Il est certain que, 160 ans après, l’esclavage pèse encore dans l’inconscient réunionnais. La très grande majorité des personnes qui étaient dans la rue étaient noires ou métisses alors qu’elles ne constituent qu’environ 40 % de l’ensemble de la population. Car cette partie de la population n’est pas parvenue à trouver sa place sur le plan économique et même symbolique, et souffre beaucoup, stagnant trop souvent au bas de l’échelle sociale. Toutes les séquelles de l’esclavage sont encore là. La structure économique elle-même demeure encore largement d’inspiration coloniale.

Quelles sont vos suggestions face à ce malaise ?
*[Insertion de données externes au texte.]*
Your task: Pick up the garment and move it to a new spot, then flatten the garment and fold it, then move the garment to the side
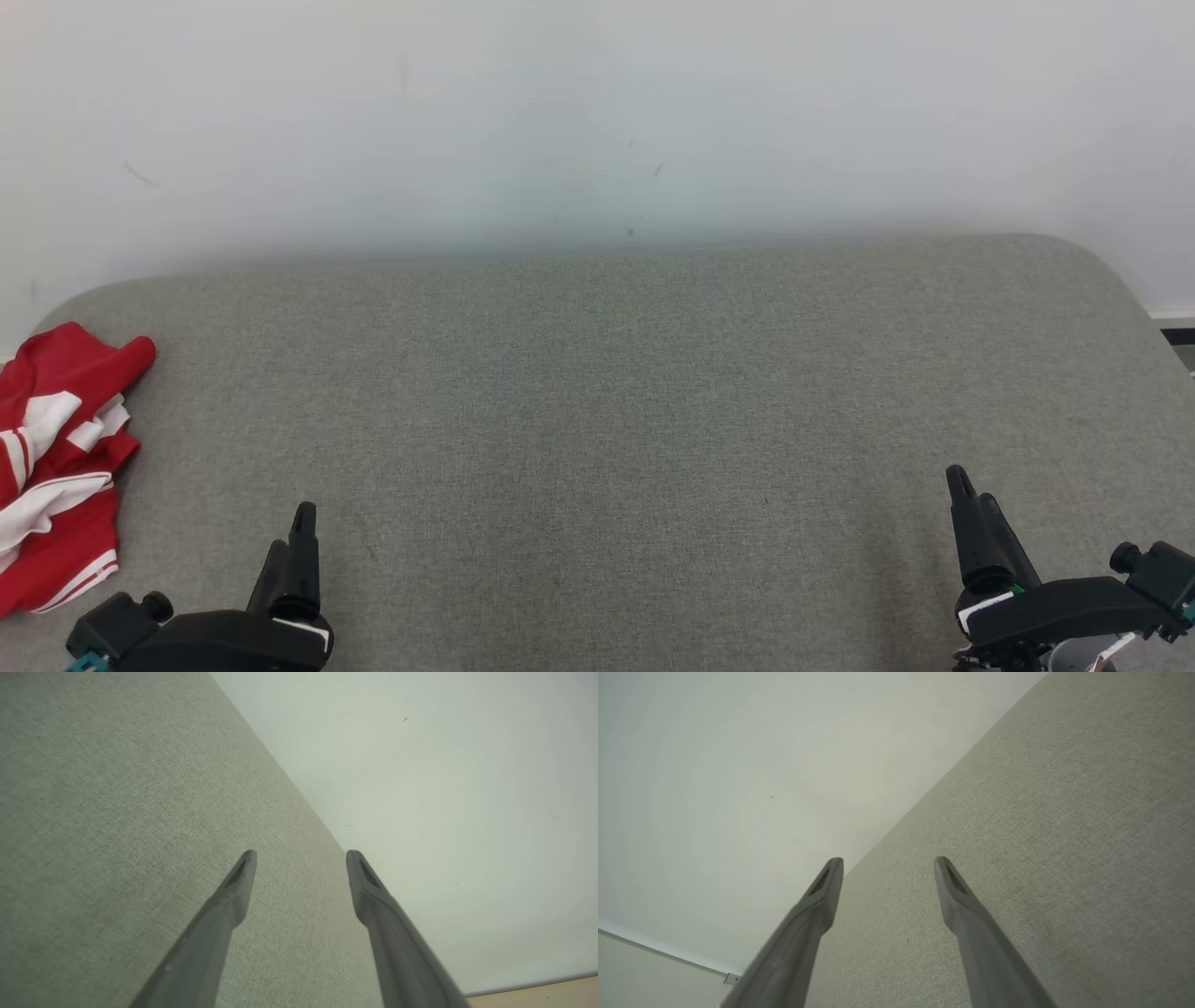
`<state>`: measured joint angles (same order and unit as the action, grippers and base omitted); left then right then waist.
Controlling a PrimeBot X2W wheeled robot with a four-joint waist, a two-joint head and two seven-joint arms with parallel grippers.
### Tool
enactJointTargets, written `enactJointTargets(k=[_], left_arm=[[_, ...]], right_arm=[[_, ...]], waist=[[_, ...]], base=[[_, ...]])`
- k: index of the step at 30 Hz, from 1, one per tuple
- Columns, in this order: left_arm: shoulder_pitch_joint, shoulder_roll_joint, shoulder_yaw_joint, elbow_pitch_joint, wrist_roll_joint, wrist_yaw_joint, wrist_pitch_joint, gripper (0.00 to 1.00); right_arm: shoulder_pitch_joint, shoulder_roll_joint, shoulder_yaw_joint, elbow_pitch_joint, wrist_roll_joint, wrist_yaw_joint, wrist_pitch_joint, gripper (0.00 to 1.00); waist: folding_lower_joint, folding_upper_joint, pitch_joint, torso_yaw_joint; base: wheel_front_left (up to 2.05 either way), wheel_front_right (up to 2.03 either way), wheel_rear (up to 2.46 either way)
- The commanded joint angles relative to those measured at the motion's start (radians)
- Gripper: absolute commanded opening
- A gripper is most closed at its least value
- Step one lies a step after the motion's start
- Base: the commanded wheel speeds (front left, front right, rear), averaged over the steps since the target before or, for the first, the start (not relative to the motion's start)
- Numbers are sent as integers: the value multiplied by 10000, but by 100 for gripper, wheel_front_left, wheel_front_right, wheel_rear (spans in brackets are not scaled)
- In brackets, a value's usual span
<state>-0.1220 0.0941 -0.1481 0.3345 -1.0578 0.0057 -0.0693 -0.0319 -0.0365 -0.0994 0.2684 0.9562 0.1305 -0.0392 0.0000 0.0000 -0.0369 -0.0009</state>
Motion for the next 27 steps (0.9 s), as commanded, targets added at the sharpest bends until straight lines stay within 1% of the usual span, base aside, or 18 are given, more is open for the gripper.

En tant que sociologue, ce n’est pas mon rôle de dire quelles sont les solutions. Je me cantonne à essayer d’éclairer les autorités et les décideurs. Ce que je peux dire, c’est que ces jeunes en souffrance veulent avant tout un travail pérenne et un logement décent. Même le fait de baisser les prix de 20 % n’y changera rien. Ils n’ont pas de revenus. Ils ne peuvent donc rien dépenser. C’est d’ailleurs aussi la demande des jeunes diplômés, qui sont également trop souvent sans emploi. Il est catastrophique que des jeunes ayant fait des études se retrouvent sans rien. A La Réunion, on compte une centaine de jeunes avec un doctorat et qui sont au chômage.

REPÈRES

Laurent Médéa est sociologue. Ancien chargé de cours à l’université de La Réunion et à l’Institut régional du travail social, il coordonne un festival de cultures urbaines intégrant des jeunes issus de quartiers sensibles. Il a publié la tribune « Quand la jeunesse réunionnaise explose », sur le site « Délinquance, justice et autres questions de société » (www.laurent-mucchielli.org). Il est également l’auteur de Délinquance juvénile à La Réunion (Ed. Zarlor, 2011).

Notes

(1) L’engagisme est la forme de travail contraint, proche du servage, imposée aux travailleurs migrants par les grands propriétaires des Antilles françaises et des Mascareignes à la suite de l’abolition de l’esclavage (en 1848 pour La Réunion).